Pada 2026, pemerintah mengalokasikan sekitar Rp351 miliar yang dibagi dalam tujuh program utama.
Pertama, pemberian BOSDA bagi SMA, SMK dan SLB negeri maupun swasta; Kedua, pemberian biaya SPP bagi siswa miskin di sekolah swasta SMA/SMK/SLB; Ketiga, biaya uji kompetensi dan biaya praktik kerja industri (prakerin) bagi siswa SMK; keempat, pemberian beasiswa dan bantuan biaya pendidikan bagi mahasiswa miskin dan/atau berprestasi.
Lanjut, kelima, pemberian beasiswa dan bantuan pendidikan bagi guru, ASN, serta pendidikan profesi ; keenam, perbaikan dan peningkatan sarana dan prasarana pendidikan berbasis digital SMA/SMK; ketujuh, Bantuan pemberian seragam sekolah.

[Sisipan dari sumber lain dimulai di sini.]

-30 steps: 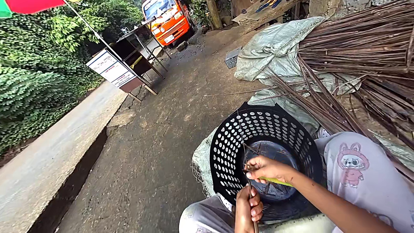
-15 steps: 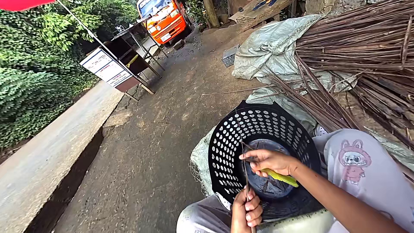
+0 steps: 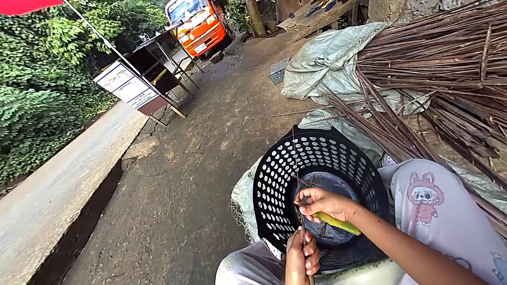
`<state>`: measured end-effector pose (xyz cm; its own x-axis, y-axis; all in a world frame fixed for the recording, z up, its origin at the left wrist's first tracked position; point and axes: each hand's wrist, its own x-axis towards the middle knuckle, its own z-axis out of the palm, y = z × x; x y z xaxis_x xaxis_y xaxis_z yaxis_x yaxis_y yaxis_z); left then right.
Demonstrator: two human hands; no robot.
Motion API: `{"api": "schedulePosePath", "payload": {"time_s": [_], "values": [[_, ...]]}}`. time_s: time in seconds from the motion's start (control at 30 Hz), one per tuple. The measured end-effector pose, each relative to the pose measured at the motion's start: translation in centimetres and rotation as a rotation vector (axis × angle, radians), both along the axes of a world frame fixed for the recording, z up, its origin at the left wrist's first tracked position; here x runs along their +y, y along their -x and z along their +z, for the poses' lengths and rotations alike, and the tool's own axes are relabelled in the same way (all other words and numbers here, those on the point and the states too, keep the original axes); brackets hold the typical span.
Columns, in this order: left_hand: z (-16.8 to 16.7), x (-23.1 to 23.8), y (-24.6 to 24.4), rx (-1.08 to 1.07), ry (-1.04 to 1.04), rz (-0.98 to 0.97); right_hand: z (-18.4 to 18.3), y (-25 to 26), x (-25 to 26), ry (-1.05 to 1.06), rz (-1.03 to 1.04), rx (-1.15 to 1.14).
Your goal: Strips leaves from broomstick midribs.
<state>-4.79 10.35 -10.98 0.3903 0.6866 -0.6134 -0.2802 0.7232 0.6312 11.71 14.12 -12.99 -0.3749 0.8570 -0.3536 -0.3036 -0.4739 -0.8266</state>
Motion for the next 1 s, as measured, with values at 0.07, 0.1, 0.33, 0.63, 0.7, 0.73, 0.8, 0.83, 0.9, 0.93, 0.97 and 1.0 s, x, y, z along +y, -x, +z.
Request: {"api": "schedulePosePath", "payload": {"time_s": [0.07, 0.1, 0.33, 0.63, 0.7, 0.73, 0.8, 0.83, 0.9, 0.93, 0.97, 1.0], "values": [[0.1, -0.1, -0.1, 0.01, -0.008, 0.014, -0.1, 0.1, 0.0, -0.002, -0.023, -0.003], [0.1, -0.1, -0.1, 0.01, -0.01, 0.019, -0.1, 0.1, 0.0, -0.002, -0.033, -0.01], [0.3, -0.1, -0.3, 0.041, -0.013, 0.006, 0.0, 0.1, 0.4, 0.037, -0.195, -0.06], [0.3, -0.2, -0.4, 0.055, -0.017, -0.016, 0.2, -0.1, 1.0, 0.118, -0.36, -0.06], [0.2, -0.2, -0.3, 0.054, -0.022, -0.022, 0.1, 0.0, 1.1, 0.125, -0.364, -0.066], [0.1, -0.2, -0.3, 0.052, -0.02, -0.021, 0.1, 0.0, 1.1, 0.127, -0.367, -0.065], [0.0, -0.2, -0.3, 0.043, -0.012, -0.017, 0.1, -0.1, 1.1, 0.123, -0.368, -0.056], [0.0, -0.2, -0.3, 0.035, -0.008, -0.017, 0.1, -0.2, 1.1, 0.12, -0.36, -0.053], [0.0, -0.2, -0.2, 0.022, -0.003, -0.02, 0.0, -0.3, 1.2, 0.117, -0.349, -0.056], [-0.1, -0.2, -0.2, 0.015, -0.003, -0.023, -0.1, -0.4, 1.2, 0.12, -0.356, -0.059], [-0.1, -0.2, -0.1, 0.004, -0.003, -0.025, -0.2, -0.4, 1.2, 0.126, -0.383, -0.059], [-0.1, -0.3, 0.0, -0.014, -0.004, -0.027, -0.3, -0.6, 1.3, 0.138, -0.427, -0.053]]}}
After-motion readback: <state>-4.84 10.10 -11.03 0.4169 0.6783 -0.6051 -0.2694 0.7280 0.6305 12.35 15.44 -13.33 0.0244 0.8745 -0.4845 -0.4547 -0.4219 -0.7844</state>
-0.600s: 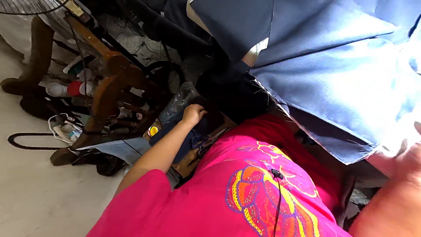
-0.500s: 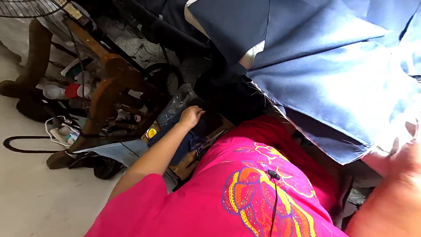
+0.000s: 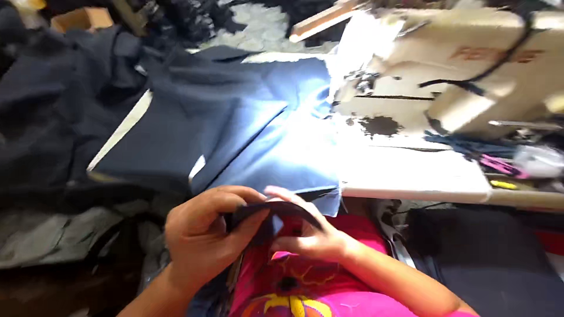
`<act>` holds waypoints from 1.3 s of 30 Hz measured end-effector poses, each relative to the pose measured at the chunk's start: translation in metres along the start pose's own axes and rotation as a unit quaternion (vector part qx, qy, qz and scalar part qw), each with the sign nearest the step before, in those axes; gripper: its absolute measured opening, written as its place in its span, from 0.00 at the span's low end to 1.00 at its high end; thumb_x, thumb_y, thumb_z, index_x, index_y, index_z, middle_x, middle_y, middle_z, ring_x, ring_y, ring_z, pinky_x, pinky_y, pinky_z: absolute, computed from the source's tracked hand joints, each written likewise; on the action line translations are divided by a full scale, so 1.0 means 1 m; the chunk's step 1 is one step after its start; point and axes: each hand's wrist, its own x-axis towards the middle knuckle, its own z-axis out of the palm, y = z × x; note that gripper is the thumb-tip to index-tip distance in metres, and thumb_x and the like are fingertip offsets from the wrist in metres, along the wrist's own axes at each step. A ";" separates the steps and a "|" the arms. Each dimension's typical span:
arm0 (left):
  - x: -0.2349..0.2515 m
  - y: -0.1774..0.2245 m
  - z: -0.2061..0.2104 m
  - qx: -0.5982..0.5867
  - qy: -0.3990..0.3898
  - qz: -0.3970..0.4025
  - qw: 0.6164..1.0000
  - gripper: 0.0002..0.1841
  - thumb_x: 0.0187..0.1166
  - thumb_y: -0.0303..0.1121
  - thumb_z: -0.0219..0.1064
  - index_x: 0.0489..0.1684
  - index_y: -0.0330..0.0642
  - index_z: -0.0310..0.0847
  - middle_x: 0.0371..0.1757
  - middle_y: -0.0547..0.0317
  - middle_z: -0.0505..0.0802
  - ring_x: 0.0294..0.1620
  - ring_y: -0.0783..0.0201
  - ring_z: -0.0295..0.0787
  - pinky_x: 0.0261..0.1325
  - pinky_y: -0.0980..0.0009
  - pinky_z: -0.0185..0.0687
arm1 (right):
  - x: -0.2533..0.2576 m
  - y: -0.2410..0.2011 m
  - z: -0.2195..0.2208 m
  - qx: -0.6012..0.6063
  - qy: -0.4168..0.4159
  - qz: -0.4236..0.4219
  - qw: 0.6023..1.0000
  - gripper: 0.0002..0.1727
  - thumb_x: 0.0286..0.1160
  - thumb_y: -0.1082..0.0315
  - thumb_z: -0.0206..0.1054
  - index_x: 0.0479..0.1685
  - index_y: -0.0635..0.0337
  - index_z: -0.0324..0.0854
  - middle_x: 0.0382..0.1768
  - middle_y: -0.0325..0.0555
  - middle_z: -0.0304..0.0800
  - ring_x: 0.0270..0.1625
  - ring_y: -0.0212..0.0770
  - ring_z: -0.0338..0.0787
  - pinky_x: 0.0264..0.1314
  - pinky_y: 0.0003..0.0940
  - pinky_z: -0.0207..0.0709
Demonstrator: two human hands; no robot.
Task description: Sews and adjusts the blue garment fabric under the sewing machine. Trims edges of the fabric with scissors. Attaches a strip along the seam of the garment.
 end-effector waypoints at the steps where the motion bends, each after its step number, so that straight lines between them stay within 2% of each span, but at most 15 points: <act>1: 0.017 0.002 0.003 -0.011 -0.007 -0.004 1.000 0.11 0.72 0.30 0.79 0.46 0.58 0.87 0.47 0.77 0.96 0.46 0.76 0.94 0.49 0.79 0.92 | -0.003 -0.003 0.000 0.003 0.022 0.008 1.000 0.22 0.64 0.78 0.76 0.60 0.77 0.81 0.53 0.48 0.94 0.58 0.26 0.91 0.66 0.26 0.85; 2: 0.034 0.002 0.005 -0.011 -0.022 -0.014 1.000 0.16 0.68 0.30 0.80 0.49 0.62 0.83 0.47 0.81 0.95 0.46 0.79 0.93 0.47 0.81 0.92 | -0.006 -0.007 -0.002 0.004 0.054 0.015 0.998 0.14 0.65 0.82 0.73 0.50 0.76 0.85 0.45 0.44 0.96 0.51 0.23 0.92 0.60 0.23 0.86; 3: 0.052 -0.003 0.003 -0.009 -0.057 -0.027 0.998 0.22 0.65 0.30 0.80 0.52 0.64 0.76 0.51 0.83 0.93 0.47 0.79 0.93 0.47 0.80 0.92 | -0.010 -0.011 -0.008 0.003 0.086 0.021 0.996 0.13 0.65 0.83 0.72 0.50 0.77 0.84 0.44 0.43 0.96 0.50 0.23 0.93 0.59 0.24 0.87; 5: 0.088 -0.025 0.001 0.014 -0.162 -0.042 0.986 0.31 0.64 0.29 0.77 0.62 0.61 0.63 0.58 0.78 0.91 0.51 0.77 0.92 0.48 0.78 0.92 | -0.017 -0.020 -0.022 -0.025 0.144 0.029 0.989 0.30 0.66 0.84 0.71 0.71 0.79 0.69 0.50 0.48 0.95 0.52 0.31 0.95 0.62 0.32 0.90; 6: 0.104 -0.043 0.003 0.042 -0.208 -0.037 0.976 0.32 0.62 0.27 0.75 0.66 0.55 0.63 0.60 0.73 0.90 0.52 0.77 0.91 0.49 0.77 0.91 | -0.020 -0.024 -0.028 -0.059 0.164 0.038 0.984 0.39 0.66 0.84 0.70 0.82 0.76 0.58 0.55 0.50 0.94 0.54 0.33 0.95 0.62 0.34 0.90; 8: 0.130 -0.086 0.016 0.080 -0.295 -0.004 0.952 0.24 0.62 0.24 0.72 0.62 0.39 0.80 0.58 0.60 0.91 0.58 0.73 0.88 0.62 0.72 0.86 | -0.021 -0.029 -0.040 -0.161 0.193 0.065 0.966 0.45 0.67 0.84 0.67 0.89 0.71 0.49 0.63 0.54 0.88 0.53 0.35 0.95 0.58 0.32 0.91; 10: 0.148 -0.124 0.037 0.117 -0.358 0.033 0.926 0.14 0.65 0.24 0.68 0.47 0.39 0.93 0.48 0.57 0.95 0.54 0.68 0.88 0.62 0.65 0.80 | -0.015 -0.025 -0.054 -0.276 0.194 0.064 0.939 0.36 0.68 0.82 0.67 0.81 0.74 0.65 0.63 0.59 0.89 0.54 0.37 0.94 0.58 0.30 0.89; 12: 0.162 -0.150 0.061 0.156 -0.399 0.063 0.901 0.11 0.70 0.22 0.66 0.42 0.40 0.95 0.43 0.52 0.96 0.51 0.56 0.92 0.58 0.50 0.82 | -0.003 -0.019 -0.069 -0.355 0.185 0.062 0.914 0.18 0.69 0.79 0.68 0.59 0.71 0.88 0.51 0.56 0.95 0.55 0.39 0.94 0.62 0.29 0.86; 14: 0.173 -0.167 0.083 0.188 -0.408 0.074 0.890 0.11 0.71 0.20 0.65 0.40 0.38 0.94 0.42 0.48 0.95 0.48 0.51 0.93 0.55 0.47 0.85 | 0.010 -0.012 -0.083 -0.401 0.180 0.100 0.892 0.11 0.72 0.76 0.67 0.47 0.65 0.93 0.42 0.51 0.96 0.49 0.39 0.95 0.57 0.32 0.87; 18: 0.181 -0.193 0.110 0.224 -0.415 0.065 0.879 0.05 0.72 0.23 0.71 0.39 0.33 0.93 0.40 0.40 0.93 0.50 0.41 0.91 0.57 0.42 0.81 | 0.025 -0.004 -0.102 -0.445 0.165 0.241 0.847 0.12 0.77 0.72 0.64 0.48 0.65 0.92 0.40 0.55 0.95 0.45 0.50 0.94 0.52 0.49 0.86; 20: 0.175 -0.206 0.115 0.208 -0.408 0.059 0.887 0.05 0.73 0.24 0.72 0.38 0.34 0.93 0.40 0.41 0.93 0.51 0.42 0.91 0.60 0.43 0.81 | 0.022 0.000 -0.103 -0.456 0.157 0.265 0.835 0.14 0.77 0.71 0.61 0.48 0.64 0.92 0.36 0.54 0.94 0.39 0.49 0.92 0.45 0.48 0.85; 22: 0.165 -0.215 0.117 0.176 -0.384 0.074 0.904 0.05 0.72 0.23 0.72 0.37 0.36 0.94 0.38 0.43 0.94 0.48 0.45 0.92 0.56 0.45 0.82 | 0.016 -0.003 -0.099 -0.456 0.150 0.265 0.836 0.15 0.76 0.70 0.59 0.47 0.65 0.92 0.34 0.53 0.92 0.36 0.47 0.90 0.42 0.44 0.83; 26: 0.156 -0.211 0.119 0.184 -0.398 0.058 0.897 0.09 0.75 0.25 0.68 0.43 0.41 0.95 0.38 0.46 0.92 0.46 0.47 0.91 0.53 0.45 0.82 | 0.008 -0.002 -0.093 -0.467 0.186 0.229 0.834 0.16 0.74 0.71 0.59 0.48 0.65 0.92 0.27 0.49 0.90 0.26 0.41 0.85 0.33 0.37 0.80; 31: 0.158 -0.209 0.121 0.191 -0.402 0.046 0.894 0.12 0.76 0.23 0.65 0.45 0.41 0.96 0.40 0.43 0.92 0.46 0.45 0.90 0.54 0.46 0.82 | 0.012 -0.014 -0.092 -0.467 0.156 0.319 0.810 0.20 0.78 0.63 0.66 0.63 0.63 0.89 0.35 0.51 0.93 0.36 0.48 0.90 0.45 0.46 0.83; 39: 0.160 -0.206 0.125 0.207 -0.404 0.036 0.890 0.13 0.76 0.22 0.65 0.46 0.43 0.97 0.38 0.45 0.91 0.45 0.47 0.89 0.52 0.48 0.81 | 0.013 -0.017 -0.094 -0.490 0.149 0.338 0.789 0.20 0.78 0.64 0.65 0.65 0.64 0.88 0.34 0.53 0.92 0.35 0.50 0.90 0.44 0.48 0.83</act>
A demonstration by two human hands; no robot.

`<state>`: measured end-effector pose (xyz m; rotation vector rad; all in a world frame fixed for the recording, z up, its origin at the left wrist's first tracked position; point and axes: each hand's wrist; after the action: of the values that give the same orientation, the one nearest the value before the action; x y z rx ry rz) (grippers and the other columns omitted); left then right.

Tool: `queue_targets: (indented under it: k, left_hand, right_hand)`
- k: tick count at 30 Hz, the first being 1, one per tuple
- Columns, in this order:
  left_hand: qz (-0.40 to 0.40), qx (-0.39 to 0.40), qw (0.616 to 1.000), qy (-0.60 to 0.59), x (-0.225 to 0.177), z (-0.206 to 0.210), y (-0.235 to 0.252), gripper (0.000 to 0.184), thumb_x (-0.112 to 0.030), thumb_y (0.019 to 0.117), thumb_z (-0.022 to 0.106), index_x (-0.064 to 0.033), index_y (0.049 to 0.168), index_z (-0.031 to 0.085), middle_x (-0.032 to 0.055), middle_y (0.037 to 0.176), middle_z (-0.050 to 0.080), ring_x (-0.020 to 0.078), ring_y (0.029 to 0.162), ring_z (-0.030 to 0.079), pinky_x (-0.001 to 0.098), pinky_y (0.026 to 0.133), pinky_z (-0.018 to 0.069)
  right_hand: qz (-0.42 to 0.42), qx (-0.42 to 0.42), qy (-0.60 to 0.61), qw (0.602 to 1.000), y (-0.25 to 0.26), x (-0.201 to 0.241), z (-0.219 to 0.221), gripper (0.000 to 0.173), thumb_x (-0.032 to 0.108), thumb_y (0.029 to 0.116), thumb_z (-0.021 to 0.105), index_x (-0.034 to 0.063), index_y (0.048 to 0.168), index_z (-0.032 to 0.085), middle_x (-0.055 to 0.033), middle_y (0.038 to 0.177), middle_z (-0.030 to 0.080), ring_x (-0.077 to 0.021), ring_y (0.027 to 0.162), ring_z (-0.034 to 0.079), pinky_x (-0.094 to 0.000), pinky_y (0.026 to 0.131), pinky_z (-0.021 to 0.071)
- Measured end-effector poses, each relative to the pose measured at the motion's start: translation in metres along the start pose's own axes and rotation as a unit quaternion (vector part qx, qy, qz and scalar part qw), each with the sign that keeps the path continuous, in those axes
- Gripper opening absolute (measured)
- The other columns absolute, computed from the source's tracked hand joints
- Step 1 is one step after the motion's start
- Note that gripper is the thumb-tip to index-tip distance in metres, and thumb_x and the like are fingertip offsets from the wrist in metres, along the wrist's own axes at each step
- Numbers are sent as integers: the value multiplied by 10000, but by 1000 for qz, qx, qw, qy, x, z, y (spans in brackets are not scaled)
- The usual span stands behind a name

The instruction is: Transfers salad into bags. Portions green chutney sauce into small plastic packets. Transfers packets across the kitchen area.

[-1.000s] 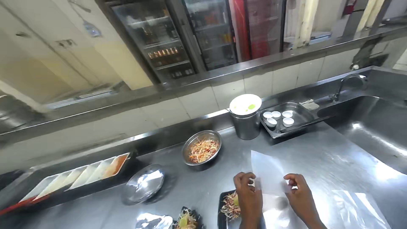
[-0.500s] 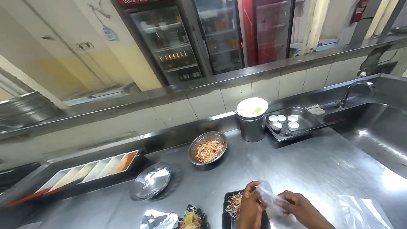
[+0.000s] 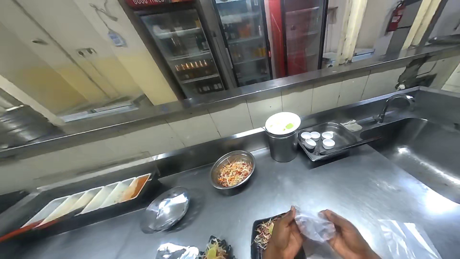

“Anggaran Rp351 miliar ini merupakan upaya Bapak Gubernur untuk mengentaskan kebodohan sekaligus kemiskinan. Fondasi membangun peradaban Sulawesi Tengah adalah pendidikan,” katanya.
Kesehatan Untuk masyarakat
Selain pendidikan, sektor kesehatan juga menjadi fokus pemerintah melalui Program BERANI Sehat.
Kepala Bidang Pelayanan Kesehatan Dinas Kesehatan Provinsi Sulawesi Tengah, Fatma A. Deu menjelaskan program ini bertujuan memastikan seluruh masyarakat tetap memperoleh pelayanan kesehatan, baik di puskesmas maupun rumah sakit.
Ia menyampaikan program BERANI Sehat terintegrasi dengan BPJS Kesehatan. Pemprov Sulteng membantu pembiayaan masyarakat penerima bantuan iuran (PBI) melalui kontribusi Rp,2.000 per jiwa, sedangkan sisanya dibayarkan pemerintah pusat.
Pemerintah juga mendaftarkan masyarakat pada segmen Pekerja Bukan Penerima Upah (PBPU), termasuk warga yang belum memiliki BPJS atau kepesertaannya dinonaktifkan ketika membutuhkan pelayanan kesehatan.
“Hingga Juni 2026, realisasi anggaran BERANI Sehat mencapai Rp52,4 miliar, terdiri dari sekitar Rp35 miliar untuk PBPU dan Rp16 miliar untuk PBI,” ungkapnya.
Infrastruktur Dorong Konektivitas
Selanjutnya, Pemprov Sulteng juga terus mempercepat pembangunan infrastruktur melalui Program BERANI Lancar.
Kepala Dinas Bina Marga dan Penataan Ruang Provinsi Sulawesi Tengah, Faidul Keteng, mengatakan, pada 2026 pemerintah menangani 57 ruas jalan dan 10 jembatan dengan total anggaran Rp208,98 miliar.